And I spat after him. Brotherly love.
George Bryan paced to the front of the stage, where he bowed so low that he almost lost his balance. ‘Noble Prince,’ he said when he recovered his footing, ‘according as I am bound, I will do you service till death me do confound.’
Isaiah Humble, the bookkeeper, coughed to attract attention. ‘Sorry! It’s “till death me confound”. There’s no “do”. Sorry!’
‘It’s better with the “do”,’ my brother said mildly.
‘It’s crapulous shit with or without the “do”,’ Alan Rust said, ‘but if George wants to say “do”, Master Humble, then he says “do”.’
‘Sorry,’ Isaiah said from his stool at the back of the stage.
‘You were right to correct him,’ my brother consoled him, ‘it’s your job.’
‘Sorry, though.’
George swept off his hat and bowed again. ‘Something, something, something,’ he said, ‘till death me do confound.’ George Bryan, a nervous and worried man who somehow always appeared confident and decisive when the playhouse was full, had replaced the sick Augustine Phillips. The rehearsal was to bind him and Simon Willoughby, who had replaced Christopher Beeston, into the play.
John Heminges acknowledged George’s second bow with a languid wave of a hand. ‘For a season we will, to our solace, into our orchard or some other place.’
Will Kemp bounded onto the stage with a mighty leap. ‘He that will drink wine,’ he bellowed, ‘and hath never a vine, must send or go to France. And if he do not he must needs shrink!’ On the word shrink he crouched, looked alarmed, and clutched his codpiece, which sent Simon Willoughby into a fit of giggling.
‘Do we go to the orchard?’ George interrupted Will Kemp to ask.
‘The orchard, yes,’ Isaiah said, ‘or some other place. That’s what it says in the text, “orchard or some other place”.’ He waved the prompt copy. ‘Sorry, Will.’
‘I’d like to know if it is the orchard.’
‘Why?’ Alan Rust asked belligerently.
‘Do I imagine trees? Or some other place without trees?’ George looked anxious. ‘It helps to know.’
‘Imagine trees,’ Rust barked. ‘Apple trees. Where you meet Hardydardy.’ He gestured towards Will Kemp.
‘Are the apples ripe?’ George asked.
‘Does it matter?’ Rust asked.
‘If they’re ripe,’ George said, still looking worried, ‘I could eat one.’
‘They’re small apples,’ Rust said, ‘unripe, like Simon’s tits.’
‘Isn’t this a tale from the scriptures?’ John Heminges put in.
‘My tits aren’t small,’ Simon Willoughby said, hefting his scrawny chest.
‘It’s from the Old Testament,’ my brother said, ‘you’ll find the story in the Book of Esther.’
‘But there’s no one called Hardydardy in the Bible!’ John Heminges said.
‘There bloody well is now,’ Alan Rust said. ‘Can we move on?’
‘Book of Esther?’ George asked. ‘Then why is she called Hester?’
‘Because the Reverend William Venables, who wrote this piece of shit, didn’t know his arse from his shrivelled prick,’ Alan Rust said forcefully. ‘Now will you all be quiet and let Will speak his lines?’
‘If it’s so bad,’ George asked, ‘why are we doing it again?’
‘Can you think of another play we can fit by tomorrow?’
‘No.’
‘Then that’s why.’
‘Go on, Will,’ my brother said tiredly.
‘There’s a loose board here,’ George said, stubbing his toe at the front of the stage, ‘that’s why I almost fell over when I bowed.’
‘I lack both drink and meat,’ Will Kemp appealed to the empty galleries of the Theatre, ‘but, as I say, a dog hath a day, my time is come to get some!’

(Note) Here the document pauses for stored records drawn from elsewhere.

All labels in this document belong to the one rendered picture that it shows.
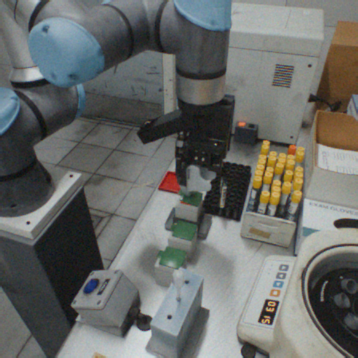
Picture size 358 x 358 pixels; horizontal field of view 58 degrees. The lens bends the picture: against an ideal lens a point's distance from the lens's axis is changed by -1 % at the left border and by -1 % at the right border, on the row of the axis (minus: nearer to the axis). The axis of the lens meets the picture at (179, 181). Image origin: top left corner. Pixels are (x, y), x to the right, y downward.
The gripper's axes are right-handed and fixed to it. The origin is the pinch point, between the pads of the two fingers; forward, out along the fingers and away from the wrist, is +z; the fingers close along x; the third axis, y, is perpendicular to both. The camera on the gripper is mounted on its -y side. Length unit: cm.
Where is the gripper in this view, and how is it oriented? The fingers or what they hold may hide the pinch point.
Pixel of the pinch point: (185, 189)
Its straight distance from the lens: 64.7
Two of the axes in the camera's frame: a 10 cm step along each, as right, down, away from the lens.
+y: 9.5, 2.1, -2.4
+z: 0.0, 7.6, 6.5
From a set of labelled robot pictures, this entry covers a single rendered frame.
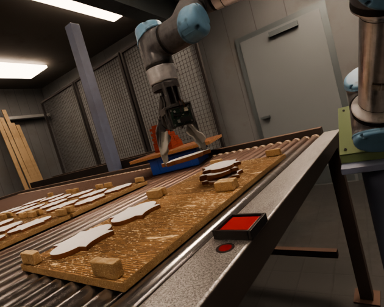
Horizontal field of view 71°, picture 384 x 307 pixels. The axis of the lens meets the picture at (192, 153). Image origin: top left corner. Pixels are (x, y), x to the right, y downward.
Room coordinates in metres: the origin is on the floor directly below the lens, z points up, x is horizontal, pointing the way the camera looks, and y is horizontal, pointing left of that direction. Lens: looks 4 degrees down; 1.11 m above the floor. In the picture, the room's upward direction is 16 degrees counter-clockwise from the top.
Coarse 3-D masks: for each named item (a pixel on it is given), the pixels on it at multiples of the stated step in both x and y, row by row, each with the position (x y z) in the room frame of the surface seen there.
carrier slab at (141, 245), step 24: (216, 192) 0.71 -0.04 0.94; (240, 192) 0.68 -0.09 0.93; (168, 216) 0.62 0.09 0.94; (192, 216) 0.57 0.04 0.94; (120, 240) 0.54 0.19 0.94; (144, 240) 0.50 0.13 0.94; (168, 240) 0.47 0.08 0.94; (24, 264) 0.56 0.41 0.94; (48, 264) 0.52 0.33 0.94; (72, 264) 0.48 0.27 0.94; (144, 264) 0.40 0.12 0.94; (120, 288) 0.36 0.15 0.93
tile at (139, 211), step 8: (128, 208) 0.77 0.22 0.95; (136, 208) 0.74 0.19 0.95; (144, 208) 0.71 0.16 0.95; (152, 208) 0.70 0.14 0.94; (112, 216) 0.72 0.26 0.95; (120, 216) 0.70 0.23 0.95; (128, 216) 0.68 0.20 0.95; (136, 216) 0.67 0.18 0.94; (144, 216) 0.67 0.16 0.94; (112, 224) 0.67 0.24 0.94; (120, 224) 0.65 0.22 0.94
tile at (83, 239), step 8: (80, 232) 0.65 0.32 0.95; (88, 232) 0.63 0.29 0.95; (96, 232) 0.61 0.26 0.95; (104, 232) 0.59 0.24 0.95; (112, 232) 0.59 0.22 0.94; (72, 240) 0.60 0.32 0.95; (80, 240) 0.58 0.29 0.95; (88, 240) 0.57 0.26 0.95; (96, 240) 0.56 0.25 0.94; (56, 248) 0.57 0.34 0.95; (64, 248) 0.56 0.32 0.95; (72, 248) 0.54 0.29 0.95; (80, 248) 0.54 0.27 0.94; (88, 248) 0.54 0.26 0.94; (56, 256) 0.53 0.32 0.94; (64, 256) 0.53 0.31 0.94
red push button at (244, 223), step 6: (252, 216) 0.49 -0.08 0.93; (258, 216) 0.48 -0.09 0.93; (228, 222) 0.49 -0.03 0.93; (234, 222) 0.48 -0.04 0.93; (240, 222) 0.48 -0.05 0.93; (246, 222) 0.47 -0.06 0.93; (252, 222) 0.46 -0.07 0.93; (222, 228) 0.47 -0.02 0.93; (228, 228) 0.46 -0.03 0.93; (234, 228) 0.46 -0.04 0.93; (240, 228) 0.45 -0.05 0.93; (246, 228) 0.44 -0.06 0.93
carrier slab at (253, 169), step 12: (276, 156) 1.02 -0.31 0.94; (240, 168) 0.97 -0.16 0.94; (252, 168) 0.91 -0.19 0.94; (264, 168) 0.86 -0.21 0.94; (192, 180) 1.00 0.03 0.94; (204, 180) 0.93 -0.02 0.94; (240, 180) 0.78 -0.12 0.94; (252, 180) 0.76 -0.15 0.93; (168, 192) 0.89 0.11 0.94; (180, 192) 0.84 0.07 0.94; (192, 192) 0.79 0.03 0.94
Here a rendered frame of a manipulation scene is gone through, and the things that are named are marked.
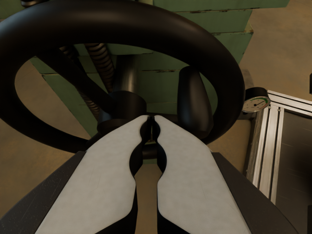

‘Get some!’ Simon Willoughby almost peed himself with laughter. He had arrived at the Theatre before me, and looked surprisingly sprightly and alert. ‘You didn’t go home last night?’ I had asked him, but instead of answering he just grinned. ‘Did he pay you?’ I asked.
‘Perhaps.’
‘You can lend me some?’
‘I’m needed onstage,’ he had said, and hurried away.
‘Shouldn’t that be “meat and drink”?’ George now interrupted the rehearsal again.
‘It’s my line,’ Will Kemp growled, ‘why should you care?’
Isaiah peered at the text. ‘No,’ he said, ‘Will got it right, it’s “drink and meat”, sorry.’
I was feeling tired, so I wandered out of the yard and through the shadowed entrance tunnel where Jeremiah Poll, an old soldier who had lost an eye in Ireland, guarded the outer gate. ‘It’s going to rain again,’ he said as I passed, and I nodded. Jeremiah said it every time I passed him, even on the warmest, driest days. I could hear the clash and scrape of blades, and emerged into the weak sunlight to see Richard Burbage and Henry Condell practising their sword skills. They were fast, their blades darting, retreating, crossing, and lunging. Henry laughed at something Richard Burbage said, then saw me, and his sword went upwards as he stepped back and motioned with his dagger hand for the practice to stop. They both turned to look at me, but I pretended not to have noticed them and went to the door that led to the galleries. I heard them laugh as I stepped through.
I climbed the short stairs to the lower gallery, from where I glanced across at the stage where George was still fretting about apples or loose planks, then, as the sound of the swords started again, I lay down. I was playing Uashti, a queen of Persia, but my lines would not be needed for at least an hour, and so I closed my eyes.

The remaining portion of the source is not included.